Serum Igs rise in most cases of chronic liver disease when the reticuloendothelial system is defective or bypassed by vascular shunts. The inability to clear portal venous blood of transient bacteremias from normal colonic flora results in chronic antigenic stimulation of the extrahepatic lymphoid tissue and hypergammaglobulinemia. Serum globulin levels rise slightly in acute hepatitis and more markedly in chronic active hepatitis, particularly that of the autoimmune variety. The pattern of Ig increase adds little: IgM is quite elevated in primary biliary cholangitis (PBC), IgA in alcoholic liver disease, and IgG in chronic active hepatitis.

Specific proteins may be diagnostic. Viral antigens (Ags) and antibodies (Abs) are associated with specific causes of hepatitis (see Acute Viral Hepatitis, Chapter 69 ACUTE VIRAL HEPATITIS and Infectious Mononucleosis, Chapter 205 EATING DISORDERS).

Mitochondrial Abs are positive, usually in high titers in > 97% of patients with PBC. These heterogeneous Abs are also present in 30% of patients with “autoimmune” chronic active hepatitis (HBsAg negative) and in some cases of connective tissue disease.

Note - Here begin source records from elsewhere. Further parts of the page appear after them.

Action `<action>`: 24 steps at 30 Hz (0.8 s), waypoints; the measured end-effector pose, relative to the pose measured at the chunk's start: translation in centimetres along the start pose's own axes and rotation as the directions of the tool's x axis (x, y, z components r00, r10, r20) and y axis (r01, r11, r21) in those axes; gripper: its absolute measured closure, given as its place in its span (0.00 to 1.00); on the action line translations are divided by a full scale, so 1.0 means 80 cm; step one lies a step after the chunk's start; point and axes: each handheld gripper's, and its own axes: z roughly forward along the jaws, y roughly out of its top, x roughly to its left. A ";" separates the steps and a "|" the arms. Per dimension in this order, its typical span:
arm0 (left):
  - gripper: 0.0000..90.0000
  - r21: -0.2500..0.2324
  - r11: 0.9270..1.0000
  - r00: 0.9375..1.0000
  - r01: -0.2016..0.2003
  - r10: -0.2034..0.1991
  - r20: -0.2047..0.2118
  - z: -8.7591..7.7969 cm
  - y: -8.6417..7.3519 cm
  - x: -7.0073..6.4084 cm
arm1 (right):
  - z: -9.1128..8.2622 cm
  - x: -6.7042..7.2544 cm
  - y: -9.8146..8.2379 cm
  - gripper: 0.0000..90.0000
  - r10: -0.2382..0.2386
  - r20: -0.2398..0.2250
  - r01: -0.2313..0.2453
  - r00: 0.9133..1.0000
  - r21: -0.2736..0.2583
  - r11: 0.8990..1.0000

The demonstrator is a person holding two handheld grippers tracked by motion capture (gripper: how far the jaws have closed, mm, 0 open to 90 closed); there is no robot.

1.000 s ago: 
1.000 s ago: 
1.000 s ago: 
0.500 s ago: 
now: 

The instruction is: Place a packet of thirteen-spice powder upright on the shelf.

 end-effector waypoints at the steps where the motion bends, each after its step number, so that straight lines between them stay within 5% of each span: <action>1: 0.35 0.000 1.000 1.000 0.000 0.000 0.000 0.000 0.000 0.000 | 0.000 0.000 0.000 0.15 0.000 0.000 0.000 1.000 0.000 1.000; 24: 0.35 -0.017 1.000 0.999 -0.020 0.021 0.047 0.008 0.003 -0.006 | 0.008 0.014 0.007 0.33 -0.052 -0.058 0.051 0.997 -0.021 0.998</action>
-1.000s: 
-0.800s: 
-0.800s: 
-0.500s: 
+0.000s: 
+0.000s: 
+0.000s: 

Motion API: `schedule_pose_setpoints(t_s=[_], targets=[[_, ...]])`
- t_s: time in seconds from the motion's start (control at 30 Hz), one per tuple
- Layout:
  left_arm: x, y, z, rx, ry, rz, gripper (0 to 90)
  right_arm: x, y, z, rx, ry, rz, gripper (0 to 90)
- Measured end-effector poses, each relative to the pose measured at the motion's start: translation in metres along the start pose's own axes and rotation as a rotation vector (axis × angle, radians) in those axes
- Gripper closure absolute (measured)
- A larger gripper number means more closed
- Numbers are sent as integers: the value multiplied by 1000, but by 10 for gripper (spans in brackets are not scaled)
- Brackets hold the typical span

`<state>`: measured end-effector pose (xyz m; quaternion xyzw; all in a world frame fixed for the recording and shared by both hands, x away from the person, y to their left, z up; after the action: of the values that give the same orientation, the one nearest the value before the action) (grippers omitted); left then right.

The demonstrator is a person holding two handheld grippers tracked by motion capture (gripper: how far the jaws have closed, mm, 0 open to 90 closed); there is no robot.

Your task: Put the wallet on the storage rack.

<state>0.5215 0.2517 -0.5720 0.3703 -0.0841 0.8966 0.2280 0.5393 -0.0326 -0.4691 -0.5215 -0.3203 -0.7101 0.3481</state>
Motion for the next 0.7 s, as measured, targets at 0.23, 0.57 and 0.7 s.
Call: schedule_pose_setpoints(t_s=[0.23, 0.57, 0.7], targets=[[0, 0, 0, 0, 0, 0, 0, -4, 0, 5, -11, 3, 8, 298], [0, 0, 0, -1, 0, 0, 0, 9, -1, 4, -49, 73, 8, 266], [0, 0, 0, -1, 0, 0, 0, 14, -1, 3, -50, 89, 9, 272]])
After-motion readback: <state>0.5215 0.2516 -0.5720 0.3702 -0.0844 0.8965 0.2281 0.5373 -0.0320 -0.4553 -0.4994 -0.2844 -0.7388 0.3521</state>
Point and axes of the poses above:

They are absent in mechanical obstruction of the biliary system and primary sclerosing cholangitis; hence they have important diagnostic value, particularly when liver histopathology is equivocal.

Other Abs occur in autoimmune chronic active hepatitis: Smooth muscle Ab (SMAb) particularly directed against actin is found in 70% and double-stranded antinuclear Abs (ANAbs) are positive in high titers. Some patients exhibit another auto-Ab, antiliver-kidney -microsome Ab (LKM-1 Ab), which appears to define a subgroup of patients with chronic active hepatitis. None is diagnostic, and none reveals the pathogenesis of the disease process.

Alpha-Fetoprotein (AFP) synthesized by the fetal liver, is normally elevated in the mother and newborn. By 1 yr of age, infants achieve normal adult values (< 20 ng/mL). Marked elevations develop in primary hepatocellular carcinoma: AFP is a useful screening test, since few other conditions cause > 400 ng/mL. These include embryonic teratocarcinomas, hepatoblastomas, infrequent hepatic metastases from the GI tract, and perhaps some cholangiocarcinomas. In fulminant hepatitis, AFP can be > 1000 ng/mL; lesser elevations (100 to 400 ng/mL) occur in acute and chronic hepatitis (these values may represent hepatic regeneration).